*Exercise instructions*. For each line in the data below that has the word "same", copy that line.

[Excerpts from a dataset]
━━━━

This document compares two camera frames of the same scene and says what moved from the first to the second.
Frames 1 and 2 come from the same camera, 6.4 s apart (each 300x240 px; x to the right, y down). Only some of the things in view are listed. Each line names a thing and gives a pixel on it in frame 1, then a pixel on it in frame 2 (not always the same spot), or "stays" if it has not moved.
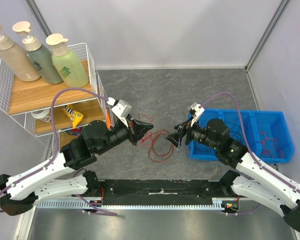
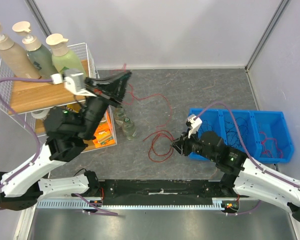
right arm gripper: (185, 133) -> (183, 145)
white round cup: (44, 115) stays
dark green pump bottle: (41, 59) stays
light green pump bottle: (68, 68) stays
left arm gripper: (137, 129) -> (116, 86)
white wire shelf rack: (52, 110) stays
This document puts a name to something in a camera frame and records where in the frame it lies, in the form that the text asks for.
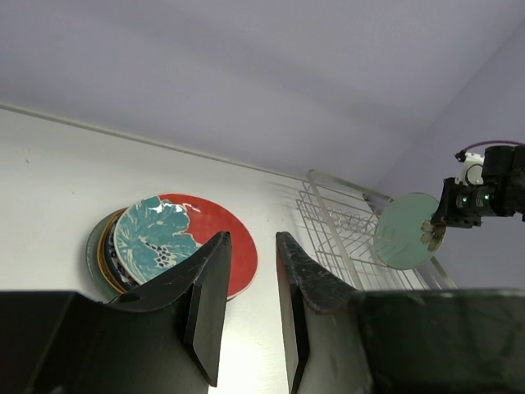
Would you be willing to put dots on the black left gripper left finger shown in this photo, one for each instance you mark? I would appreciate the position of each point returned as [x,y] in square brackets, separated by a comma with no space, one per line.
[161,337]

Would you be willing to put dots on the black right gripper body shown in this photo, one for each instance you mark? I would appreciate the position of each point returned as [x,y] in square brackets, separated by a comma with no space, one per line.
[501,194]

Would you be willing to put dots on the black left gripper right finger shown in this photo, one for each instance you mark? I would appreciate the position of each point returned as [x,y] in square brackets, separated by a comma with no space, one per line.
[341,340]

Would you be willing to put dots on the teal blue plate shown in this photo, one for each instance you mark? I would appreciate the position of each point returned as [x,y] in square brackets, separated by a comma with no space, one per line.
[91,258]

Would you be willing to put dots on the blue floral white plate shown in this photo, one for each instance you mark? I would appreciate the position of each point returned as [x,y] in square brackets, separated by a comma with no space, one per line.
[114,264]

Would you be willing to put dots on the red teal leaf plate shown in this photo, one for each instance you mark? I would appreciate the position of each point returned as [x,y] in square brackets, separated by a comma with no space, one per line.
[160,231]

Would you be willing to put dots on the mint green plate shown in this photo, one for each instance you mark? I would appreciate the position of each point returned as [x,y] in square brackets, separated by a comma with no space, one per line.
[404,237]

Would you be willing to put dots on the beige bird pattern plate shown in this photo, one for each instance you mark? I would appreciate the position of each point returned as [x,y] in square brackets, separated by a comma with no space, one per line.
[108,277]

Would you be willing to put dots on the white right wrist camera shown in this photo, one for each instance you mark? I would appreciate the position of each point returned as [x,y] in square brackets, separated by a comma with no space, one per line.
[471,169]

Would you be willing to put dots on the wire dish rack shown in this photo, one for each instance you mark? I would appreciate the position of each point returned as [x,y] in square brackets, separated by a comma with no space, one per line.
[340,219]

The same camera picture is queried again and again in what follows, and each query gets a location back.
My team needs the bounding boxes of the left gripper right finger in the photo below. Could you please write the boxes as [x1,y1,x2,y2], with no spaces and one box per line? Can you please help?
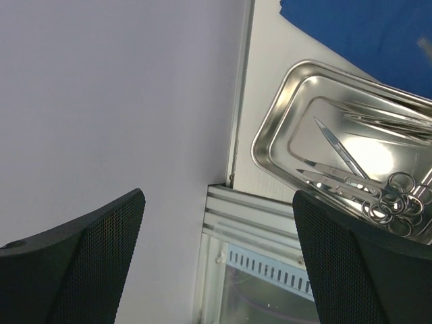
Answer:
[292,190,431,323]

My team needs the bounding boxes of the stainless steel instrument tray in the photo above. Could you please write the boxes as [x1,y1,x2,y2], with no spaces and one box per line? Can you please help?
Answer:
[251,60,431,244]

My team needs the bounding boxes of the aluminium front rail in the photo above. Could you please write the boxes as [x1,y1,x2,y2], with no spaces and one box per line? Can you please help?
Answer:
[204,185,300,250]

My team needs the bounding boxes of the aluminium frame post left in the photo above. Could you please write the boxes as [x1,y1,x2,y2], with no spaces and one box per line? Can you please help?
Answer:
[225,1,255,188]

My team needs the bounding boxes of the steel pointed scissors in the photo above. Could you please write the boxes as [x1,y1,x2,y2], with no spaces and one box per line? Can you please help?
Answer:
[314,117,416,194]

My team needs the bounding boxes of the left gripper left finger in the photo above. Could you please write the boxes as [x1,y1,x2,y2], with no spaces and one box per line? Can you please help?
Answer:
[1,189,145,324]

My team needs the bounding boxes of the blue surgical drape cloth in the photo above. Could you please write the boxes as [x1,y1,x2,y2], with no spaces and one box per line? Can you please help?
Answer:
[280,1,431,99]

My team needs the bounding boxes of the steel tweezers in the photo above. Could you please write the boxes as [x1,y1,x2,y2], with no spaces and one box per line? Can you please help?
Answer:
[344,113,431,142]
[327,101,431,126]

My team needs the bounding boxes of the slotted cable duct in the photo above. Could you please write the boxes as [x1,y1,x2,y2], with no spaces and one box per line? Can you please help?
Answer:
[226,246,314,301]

━━━━

*Result of the exercise*.
This document compares two camera frames of the same scene and says what moved from the first to the second.
Frames 1 and 2 come from the same camera, 6.4 s apart (each 300x240 px; x to the right, y down). Only some of the things in view are listed. Each line names a thing and gives a pixel on it in frame 1, then a pixel on it in frame 2 (not always the same spot), or "stays" if it has not moved.
The same camera picture is queried again and again in what follows, and each query gets a location back.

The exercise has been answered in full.